• **Task details**
What you print must match the data line for line.

• **Data extract**

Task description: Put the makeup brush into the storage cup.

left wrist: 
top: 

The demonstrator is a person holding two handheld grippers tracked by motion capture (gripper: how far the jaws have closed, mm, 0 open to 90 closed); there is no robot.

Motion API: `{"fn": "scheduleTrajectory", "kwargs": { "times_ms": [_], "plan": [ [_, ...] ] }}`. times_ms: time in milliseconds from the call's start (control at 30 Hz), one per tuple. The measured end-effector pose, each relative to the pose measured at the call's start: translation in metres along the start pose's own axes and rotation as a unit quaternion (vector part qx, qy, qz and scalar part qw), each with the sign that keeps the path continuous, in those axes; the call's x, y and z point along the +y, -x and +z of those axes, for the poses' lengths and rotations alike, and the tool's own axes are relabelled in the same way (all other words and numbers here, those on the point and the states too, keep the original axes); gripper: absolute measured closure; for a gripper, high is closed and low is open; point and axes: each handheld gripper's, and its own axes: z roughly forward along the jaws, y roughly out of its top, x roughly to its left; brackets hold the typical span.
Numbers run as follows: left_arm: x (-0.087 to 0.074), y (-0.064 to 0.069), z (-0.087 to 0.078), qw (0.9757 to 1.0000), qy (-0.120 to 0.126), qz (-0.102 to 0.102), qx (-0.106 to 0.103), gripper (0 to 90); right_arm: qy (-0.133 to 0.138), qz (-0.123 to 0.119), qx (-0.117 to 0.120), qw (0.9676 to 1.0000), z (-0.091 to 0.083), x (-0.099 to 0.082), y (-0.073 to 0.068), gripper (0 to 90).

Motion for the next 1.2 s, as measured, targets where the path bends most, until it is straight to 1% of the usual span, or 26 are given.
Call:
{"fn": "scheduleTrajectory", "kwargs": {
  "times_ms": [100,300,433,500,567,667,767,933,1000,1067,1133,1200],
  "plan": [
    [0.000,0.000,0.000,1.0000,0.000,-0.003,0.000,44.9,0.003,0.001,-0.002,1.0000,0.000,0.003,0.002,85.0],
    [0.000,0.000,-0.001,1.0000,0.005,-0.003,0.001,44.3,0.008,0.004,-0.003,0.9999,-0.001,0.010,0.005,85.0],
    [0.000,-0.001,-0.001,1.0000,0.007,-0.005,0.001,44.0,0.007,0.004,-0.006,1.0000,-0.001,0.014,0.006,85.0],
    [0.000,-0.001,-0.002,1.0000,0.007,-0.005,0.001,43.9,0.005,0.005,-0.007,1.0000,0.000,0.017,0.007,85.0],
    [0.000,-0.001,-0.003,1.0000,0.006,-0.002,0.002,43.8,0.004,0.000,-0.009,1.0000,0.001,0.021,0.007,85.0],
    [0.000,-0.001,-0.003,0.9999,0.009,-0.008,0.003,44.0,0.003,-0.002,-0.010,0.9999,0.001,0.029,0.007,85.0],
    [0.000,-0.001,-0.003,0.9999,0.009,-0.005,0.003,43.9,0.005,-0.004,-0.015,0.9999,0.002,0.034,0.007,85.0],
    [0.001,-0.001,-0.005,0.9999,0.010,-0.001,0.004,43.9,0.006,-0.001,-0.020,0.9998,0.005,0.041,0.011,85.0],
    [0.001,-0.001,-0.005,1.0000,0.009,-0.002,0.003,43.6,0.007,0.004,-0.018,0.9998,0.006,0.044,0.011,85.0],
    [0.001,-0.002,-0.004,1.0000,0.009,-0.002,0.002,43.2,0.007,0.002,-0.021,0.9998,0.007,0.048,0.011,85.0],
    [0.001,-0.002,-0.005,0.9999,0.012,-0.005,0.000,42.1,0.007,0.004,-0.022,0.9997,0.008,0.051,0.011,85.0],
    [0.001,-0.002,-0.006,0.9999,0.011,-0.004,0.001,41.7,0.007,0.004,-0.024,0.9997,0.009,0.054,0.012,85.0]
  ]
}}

• **Result below**
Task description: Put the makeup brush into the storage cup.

left wrist: 
top: 

The demonstrator is a person holding two handheld grippers tracked by motion capture (gripper: how far the jaws have closed, mm, 0 open to 90 closed); there is no robot.

Motion API: `{"fn": "scheduleTrajectory", "kwargs": { "times_ms": [_], "plan": [ [_, ...] ] }}`. times_ms: time in milliseconds from the call's start (control at 30 Hz), one per tuple. The measured end-effector pose, each relative to the pose measured at the call's start: translation in metres along the start pose's own axes and rotation as a unit quaternion (vector part qx, qy, qz and scalar part qw), each with the sign that keeps the path continuous, in those axes; the call's x, y and z point along the +y, -x and +z of those axes, for the poses' lengths and rotations alike, and the tool's own axes are relabelled in the same way (all other words and numbers here, those on the point and the states too, keep the original axes); gripper: absolute measured closure; for a gripper, high is closed and low is open; point and axes: each handheld gripper's, and its own axes: z roughly forward along the jaws, y roughly out of its top, x roughly to its left; brackets hold the typical span.
Numbers run as follows: left_arm: x (-0.087 to 0.074), y (-0.064 to 0.069), z (-0.087 to 0.078), qw (0.9757 to 1.0000), qy (-0.120 to 0.126), qz (-0.102 to 0.102), qx (-0.106 to 0.103), gripper (0 to 90); right_arm: qy (-0.133 to 0.138), qz (-0.123 to 0.119), qx (-0.117 to 0.120), qw (0.9676 to 1.0000), z (-0.091 to 0.083), x (-0.099 to 0.082), y (-0.073 to 0.068), gripper (0 to 90).

Motion for the next 1.2 s, as measured, targets where the path bends most, until it is straight to 1% of the usual span, or 26 are given.
Call:
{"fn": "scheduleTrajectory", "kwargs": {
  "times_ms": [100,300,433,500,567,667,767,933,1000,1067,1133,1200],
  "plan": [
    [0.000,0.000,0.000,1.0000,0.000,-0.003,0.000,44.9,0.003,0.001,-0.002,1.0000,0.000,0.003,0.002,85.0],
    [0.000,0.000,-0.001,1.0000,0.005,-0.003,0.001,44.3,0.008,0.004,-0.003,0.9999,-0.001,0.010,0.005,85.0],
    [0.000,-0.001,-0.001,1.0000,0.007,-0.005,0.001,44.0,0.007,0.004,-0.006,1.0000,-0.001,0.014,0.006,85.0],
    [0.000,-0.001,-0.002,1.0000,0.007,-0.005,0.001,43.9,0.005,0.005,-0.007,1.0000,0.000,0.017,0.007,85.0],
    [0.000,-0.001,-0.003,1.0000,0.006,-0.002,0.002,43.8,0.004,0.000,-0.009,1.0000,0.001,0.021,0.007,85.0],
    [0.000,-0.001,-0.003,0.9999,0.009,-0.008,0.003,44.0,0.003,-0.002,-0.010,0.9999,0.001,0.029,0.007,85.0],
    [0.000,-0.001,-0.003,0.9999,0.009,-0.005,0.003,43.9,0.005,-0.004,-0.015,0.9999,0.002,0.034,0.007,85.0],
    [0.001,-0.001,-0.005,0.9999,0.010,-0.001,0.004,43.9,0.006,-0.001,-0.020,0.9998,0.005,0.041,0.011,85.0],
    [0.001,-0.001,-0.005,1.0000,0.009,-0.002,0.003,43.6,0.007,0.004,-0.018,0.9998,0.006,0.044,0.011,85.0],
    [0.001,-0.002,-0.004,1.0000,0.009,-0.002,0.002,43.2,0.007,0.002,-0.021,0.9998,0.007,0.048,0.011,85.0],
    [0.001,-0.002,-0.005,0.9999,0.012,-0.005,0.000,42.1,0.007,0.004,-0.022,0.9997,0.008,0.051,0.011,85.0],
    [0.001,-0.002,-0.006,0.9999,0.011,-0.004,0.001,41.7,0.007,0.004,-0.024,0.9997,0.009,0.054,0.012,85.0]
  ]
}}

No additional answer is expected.